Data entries
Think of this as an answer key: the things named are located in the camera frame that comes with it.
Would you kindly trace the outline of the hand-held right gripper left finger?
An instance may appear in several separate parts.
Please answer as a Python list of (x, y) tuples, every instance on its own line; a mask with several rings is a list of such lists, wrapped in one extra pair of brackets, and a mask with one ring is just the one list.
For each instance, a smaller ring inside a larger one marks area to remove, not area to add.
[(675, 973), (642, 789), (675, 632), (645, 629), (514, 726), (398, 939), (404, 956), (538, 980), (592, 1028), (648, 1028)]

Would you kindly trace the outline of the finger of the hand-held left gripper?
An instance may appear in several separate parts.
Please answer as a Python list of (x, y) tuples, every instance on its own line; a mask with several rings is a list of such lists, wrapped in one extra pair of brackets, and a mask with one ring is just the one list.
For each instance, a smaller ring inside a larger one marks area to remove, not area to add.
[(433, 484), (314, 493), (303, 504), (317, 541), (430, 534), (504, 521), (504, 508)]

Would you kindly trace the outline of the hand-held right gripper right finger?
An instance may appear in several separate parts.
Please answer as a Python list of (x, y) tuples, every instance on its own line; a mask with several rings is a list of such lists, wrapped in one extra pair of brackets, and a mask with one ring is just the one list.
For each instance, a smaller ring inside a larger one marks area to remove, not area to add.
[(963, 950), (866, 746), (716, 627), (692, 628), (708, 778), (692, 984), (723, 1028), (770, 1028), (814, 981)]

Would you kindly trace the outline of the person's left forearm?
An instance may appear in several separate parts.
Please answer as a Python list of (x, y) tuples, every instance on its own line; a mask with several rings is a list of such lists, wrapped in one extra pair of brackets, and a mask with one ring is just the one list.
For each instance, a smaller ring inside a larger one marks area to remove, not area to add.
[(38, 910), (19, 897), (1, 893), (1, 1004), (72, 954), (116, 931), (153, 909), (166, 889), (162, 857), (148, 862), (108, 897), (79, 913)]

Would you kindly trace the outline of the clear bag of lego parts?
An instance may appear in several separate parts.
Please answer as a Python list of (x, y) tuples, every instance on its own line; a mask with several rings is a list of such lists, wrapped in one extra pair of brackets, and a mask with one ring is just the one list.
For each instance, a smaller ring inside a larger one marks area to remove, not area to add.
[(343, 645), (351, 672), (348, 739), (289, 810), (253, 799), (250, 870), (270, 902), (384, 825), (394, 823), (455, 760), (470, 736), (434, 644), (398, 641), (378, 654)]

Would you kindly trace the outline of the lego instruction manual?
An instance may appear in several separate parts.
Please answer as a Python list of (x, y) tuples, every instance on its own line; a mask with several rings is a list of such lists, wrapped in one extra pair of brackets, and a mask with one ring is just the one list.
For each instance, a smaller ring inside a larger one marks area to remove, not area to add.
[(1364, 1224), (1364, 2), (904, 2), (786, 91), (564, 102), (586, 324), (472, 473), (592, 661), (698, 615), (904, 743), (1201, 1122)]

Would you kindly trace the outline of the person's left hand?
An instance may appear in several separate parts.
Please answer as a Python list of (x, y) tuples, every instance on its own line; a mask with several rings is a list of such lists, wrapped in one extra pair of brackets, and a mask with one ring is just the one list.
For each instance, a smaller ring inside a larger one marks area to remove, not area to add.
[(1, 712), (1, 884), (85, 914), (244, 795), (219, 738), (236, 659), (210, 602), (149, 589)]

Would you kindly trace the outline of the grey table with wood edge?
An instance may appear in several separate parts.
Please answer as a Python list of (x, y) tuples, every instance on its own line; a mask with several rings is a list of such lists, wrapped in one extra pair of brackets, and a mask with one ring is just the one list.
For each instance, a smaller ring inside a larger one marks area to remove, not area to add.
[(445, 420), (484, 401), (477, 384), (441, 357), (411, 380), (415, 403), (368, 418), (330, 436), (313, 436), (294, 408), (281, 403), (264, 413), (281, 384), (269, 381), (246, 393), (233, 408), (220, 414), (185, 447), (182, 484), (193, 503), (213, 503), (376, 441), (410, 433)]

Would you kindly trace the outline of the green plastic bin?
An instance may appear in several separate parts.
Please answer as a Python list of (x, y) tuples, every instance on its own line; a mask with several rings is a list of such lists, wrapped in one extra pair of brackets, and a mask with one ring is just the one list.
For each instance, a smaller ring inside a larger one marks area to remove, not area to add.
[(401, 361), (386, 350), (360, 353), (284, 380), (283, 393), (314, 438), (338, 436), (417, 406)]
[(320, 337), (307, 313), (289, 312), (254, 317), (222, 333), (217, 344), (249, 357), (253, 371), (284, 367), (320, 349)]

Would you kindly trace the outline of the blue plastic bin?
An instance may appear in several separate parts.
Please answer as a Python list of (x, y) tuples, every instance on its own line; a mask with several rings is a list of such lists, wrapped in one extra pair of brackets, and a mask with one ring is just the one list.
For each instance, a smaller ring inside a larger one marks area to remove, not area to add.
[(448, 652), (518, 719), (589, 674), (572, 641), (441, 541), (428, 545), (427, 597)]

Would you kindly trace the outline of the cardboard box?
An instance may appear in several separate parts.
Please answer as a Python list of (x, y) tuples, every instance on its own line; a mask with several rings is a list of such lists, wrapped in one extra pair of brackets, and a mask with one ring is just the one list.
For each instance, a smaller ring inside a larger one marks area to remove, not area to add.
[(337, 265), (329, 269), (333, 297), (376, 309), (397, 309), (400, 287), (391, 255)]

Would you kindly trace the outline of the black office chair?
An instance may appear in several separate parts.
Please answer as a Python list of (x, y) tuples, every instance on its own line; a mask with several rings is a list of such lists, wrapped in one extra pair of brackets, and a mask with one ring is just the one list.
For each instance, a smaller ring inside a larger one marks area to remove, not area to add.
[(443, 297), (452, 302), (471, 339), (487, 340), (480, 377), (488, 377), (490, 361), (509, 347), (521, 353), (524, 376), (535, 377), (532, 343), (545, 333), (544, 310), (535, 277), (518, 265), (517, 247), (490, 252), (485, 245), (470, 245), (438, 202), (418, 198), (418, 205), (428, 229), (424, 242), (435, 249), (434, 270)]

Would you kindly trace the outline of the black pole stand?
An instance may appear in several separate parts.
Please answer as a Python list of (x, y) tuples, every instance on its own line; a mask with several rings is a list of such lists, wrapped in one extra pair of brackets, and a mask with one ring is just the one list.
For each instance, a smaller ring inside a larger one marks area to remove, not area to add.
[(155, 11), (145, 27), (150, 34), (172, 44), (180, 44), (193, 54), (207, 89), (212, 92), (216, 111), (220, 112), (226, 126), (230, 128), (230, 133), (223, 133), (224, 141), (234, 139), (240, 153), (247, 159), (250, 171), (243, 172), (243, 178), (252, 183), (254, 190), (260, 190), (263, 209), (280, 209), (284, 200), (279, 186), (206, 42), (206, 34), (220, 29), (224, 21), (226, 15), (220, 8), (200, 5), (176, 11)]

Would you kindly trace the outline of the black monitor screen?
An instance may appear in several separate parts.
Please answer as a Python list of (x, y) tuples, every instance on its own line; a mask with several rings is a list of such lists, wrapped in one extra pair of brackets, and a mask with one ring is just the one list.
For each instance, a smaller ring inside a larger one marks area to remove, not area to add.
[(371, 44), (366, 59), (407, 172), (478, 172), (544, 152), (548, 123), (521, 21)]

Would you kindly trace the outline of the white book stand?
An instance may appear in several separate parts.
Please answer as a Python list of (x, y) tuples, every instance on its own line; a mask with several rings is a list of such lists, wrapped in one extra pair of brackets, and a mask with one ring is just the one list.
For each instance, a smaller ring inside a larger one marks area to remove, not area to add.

WHAT IS BEING ASKED → Search the records for the word "hand". Copy every line that has it.

RESPONSE TO THE EXERCISE →
Would you kindly trace the outline of the hand-held right gripper left finger?
Would you kindly trace the outline of the finger of the hand-held left gripper?
Would you kindly trace the outline of the hand-held right gripper right finger?
Would you kindly trace the outline of the person's left hand?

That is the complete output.